WHAT THIS TASK INVOLVES:
The response must restate all of the data word for word.

DATASET SECTION:
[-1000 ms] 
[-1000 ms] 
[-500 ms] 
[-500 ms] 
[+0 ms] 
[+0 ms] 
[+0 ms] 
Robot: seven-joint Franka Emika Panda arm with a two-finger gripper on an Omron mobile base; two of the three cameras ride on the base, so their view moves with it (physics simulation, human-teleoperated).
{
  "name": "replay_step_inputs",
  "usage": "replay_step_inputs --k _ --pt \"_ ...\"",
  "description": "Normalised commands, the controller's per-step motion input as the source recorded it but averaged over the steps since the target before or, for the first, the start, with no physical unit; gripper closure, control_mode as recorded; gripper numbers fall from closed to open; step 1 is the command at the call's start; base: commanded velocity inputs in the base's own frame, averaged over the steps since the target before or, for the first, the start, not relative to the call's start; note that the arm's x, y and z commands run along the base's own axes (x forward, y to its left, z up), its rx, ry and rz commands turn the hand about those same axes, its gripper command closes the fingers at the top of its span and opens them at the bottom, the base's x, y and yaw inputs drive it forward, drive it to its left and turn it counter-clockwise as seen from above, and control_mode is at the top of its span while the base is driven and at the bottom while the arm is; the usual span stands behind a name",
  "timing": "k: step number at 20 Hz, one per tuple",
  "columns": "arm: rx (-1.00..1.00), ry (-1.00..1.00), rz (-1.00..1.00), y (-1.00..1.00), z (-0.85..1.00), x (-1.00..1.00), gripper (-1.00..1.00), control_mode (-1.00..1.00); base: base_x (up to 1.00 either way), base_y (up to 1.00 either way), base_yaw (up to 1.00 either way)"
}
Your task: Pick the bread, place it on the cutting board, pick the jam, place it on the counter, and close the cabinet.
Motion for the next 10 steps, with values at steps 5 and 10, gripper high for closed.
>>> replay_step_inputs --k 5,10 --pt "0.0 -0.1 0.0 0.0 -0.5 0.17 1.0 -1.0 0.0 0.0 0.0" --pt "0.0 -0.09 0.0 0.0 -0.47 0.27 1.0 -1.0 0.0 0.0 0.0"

ANSWER TO THIS PROBLEM:
[-1000 ms] 
[-1000 ms] 
[-500 ms] 
[-500 ms] 
[+0 ms] 
[+0 ms] 
[+0 ms] 
Robot: seven-joint Franka Emika Panda arm with a two-finger gripper on an Omron mobile base; two of the three cameras ride on the base, so their view moves with it (physics simulation, human-teleoperated).
{
  "name": "replay_step_inputs",
  "usage": "replay_step_inputs --k _ --pt \"_ ...\"",
  "description": "Normalised commands, the controller's per-step motion input as the source recorded it but averaged over the steps since the target before or, for the first, the start, with no physical unit; gripper closure, control_mode as recorded; gripper numbers fall from closed to open; step 1 is the command at the call's start; base: commanded velocity inputs in the base's own frame, averaged over the steps since the target before or, for the first, the start, not relative to the call's start; note that the arm's x, y and z commands run along the base's own axes (x forward, y to its left, z up), its rx, ry and rz commands turn the hand about those same axes, its gripper command closes the fingers at the top of its span and opens them at the bottom, the base's x, y and yaw inputs drive it forward, drive it to its left and turn it counter-clockwise as seen from above, and control_mode is at the top of its span while the base is driven and at the bottom while the arm is; the usual span stands behind a name",
  "timing": "k: step number at 20 Hz, one per tuple",
  "columns": "arm: rx (-1.00..1.00), ry (-1.00..1.00), rz (-1.00..1.00), y (-1.00..1.00), z (-0.85..1.00), x (-1.00..1.00), gripper (-1.00..1.00), control_mode (-1.00..1.00); base: base_x (up to 1.00 either way), base_y (up to 1.00 either way), base_yaw (up to 1.00 either way)"
}
Your task: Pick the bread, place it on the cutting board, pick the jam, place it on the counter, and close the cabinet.
Motion for the next 10 steps, with values at steps 5 and 10, gripper high for closed.
>>> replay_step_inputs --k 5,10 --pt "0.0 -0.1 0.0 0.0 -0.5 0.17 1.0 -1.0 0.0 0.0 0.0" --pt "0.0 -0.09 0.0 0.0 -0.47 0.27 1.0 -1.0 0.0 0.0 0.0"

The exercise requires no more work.